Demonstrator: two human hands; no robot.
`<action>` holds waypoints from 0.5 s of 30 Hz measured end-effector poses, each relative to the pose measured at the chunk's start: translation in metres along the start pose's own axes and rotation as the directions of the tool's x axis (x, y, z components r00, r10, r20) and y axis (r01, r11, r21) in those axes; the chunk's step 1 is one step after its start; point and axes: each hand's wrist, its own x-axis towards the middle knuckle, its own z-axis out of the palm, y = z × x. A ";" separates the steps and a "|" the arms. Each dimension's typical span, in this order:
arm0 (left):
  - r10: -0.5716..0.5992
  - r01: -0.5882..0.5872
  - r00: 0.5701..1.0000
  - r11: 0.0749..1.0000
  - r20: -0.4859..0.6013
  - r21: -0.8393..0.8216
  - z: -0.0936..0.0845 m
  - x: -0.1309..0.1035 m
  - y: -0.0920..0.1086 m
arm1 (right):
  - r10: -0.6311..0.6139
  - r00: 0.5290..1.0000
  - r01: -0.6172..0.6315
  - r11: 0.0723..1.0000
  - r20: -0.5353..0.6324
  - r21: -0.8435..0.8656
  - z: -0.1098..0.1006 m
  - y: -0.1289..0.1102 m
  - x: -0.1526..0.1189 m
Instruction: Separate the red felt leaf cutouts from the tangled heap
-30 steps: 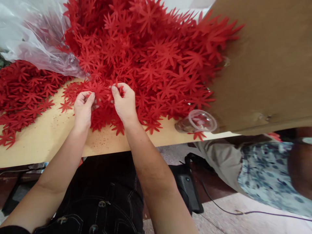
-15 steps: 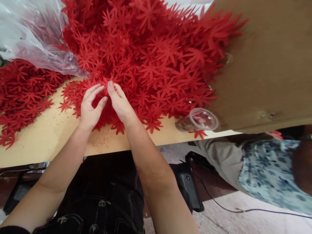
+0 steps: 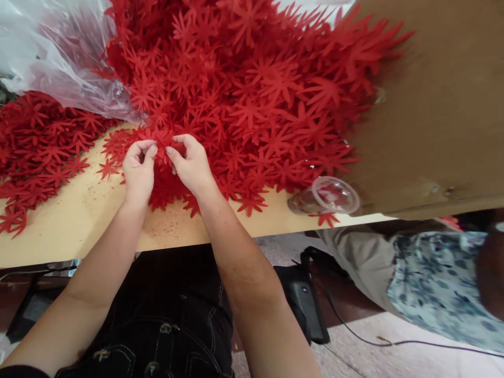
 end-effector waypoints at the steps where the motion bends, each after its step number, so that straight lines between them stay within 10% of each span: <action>1: -0.005 0.005 1.000 1.000 0.000 -0.016 0.000 0.000 0.000 | -0.012 1.000 0.012 1.000 -0.025 0.001 0.001 -0.001 0.001; 15: -0.052 0.041 0.995 0.991 -0.083 -0.128 -0.009 0.009 -0.018 | -0.263 0.960 0.238 0.948 -0.093 -0.212 -0.024 0.007 0.023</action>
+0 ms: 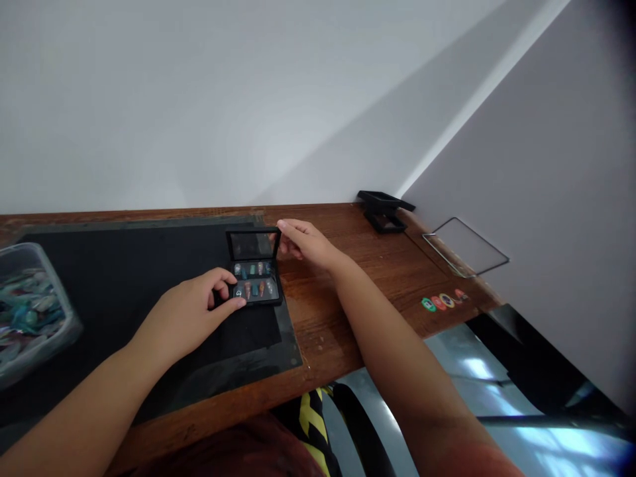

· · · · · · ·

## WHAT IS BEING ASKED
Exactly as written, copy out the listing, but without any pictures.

## RESULT OF THE EXERCISE
Demonstrator: two human hands; no robot.
`<action>` holds waypoints from 0.5 s of 30 Hz measured end-effector poses, each relative to the pose measured at the chunk's start: translation in metres along the start pose's own axes and rotation as the directions of the tool's x axis (x, y, z components r00, r10, r20) and y axis (r01, r11, r21) in those axes; the chunk's step 1 is one step after its start; point and axes: each hand's wrist, its own x-axis towards the middle knuckle, its own z-axis out of the palm, y = z × x. A ";" separates the steps and a "|" the arms. Each dimension's typical span, in this order:
arm0 (left):
  - r10: -0.5716..0.5992
  - r01: -0.5882..0.5872
  - r00: 0.5701..1.0000
  - r11: 0.0749..1.0000
  - r20: -0.4859..0.6013
  - r21: -0.8393..0.8216
  - z: -0.0936..0.0845 m
  - x: -0.1309..0.1035 m
  - y: -0.0920..0.1086 m
arm1 (right):
  - r10: -0.6311..0.6139
  - r00: 0.5290..1.0000
  - r01: -0.6172..0.6315
  - r11: 0.0723..1.0000
  - r20: -0.5353..0.6324
  - r21: -0.8435..0.8656
  - z: -0.1098..0.1006 m
  - y: -0.1289..0.1102 m
  - x: -0.1526..0.1189 m
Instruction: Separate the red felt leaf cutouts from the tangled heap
-30 steps: 
-15 steps: 
+0 steps: 
 end-effector waypoints at the steps where the motion bends, each after its step number, so that straight lines between them stay within 10% of each span: <action>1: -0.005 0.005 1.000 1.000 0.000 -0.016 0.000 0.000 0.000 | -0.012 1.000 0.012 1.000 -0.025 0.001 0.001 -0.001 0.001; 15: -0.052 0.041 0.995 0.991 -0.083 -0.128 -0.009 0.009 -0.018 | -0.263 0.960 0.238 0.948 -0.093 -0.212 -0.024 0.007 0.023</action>
+0 ms: 

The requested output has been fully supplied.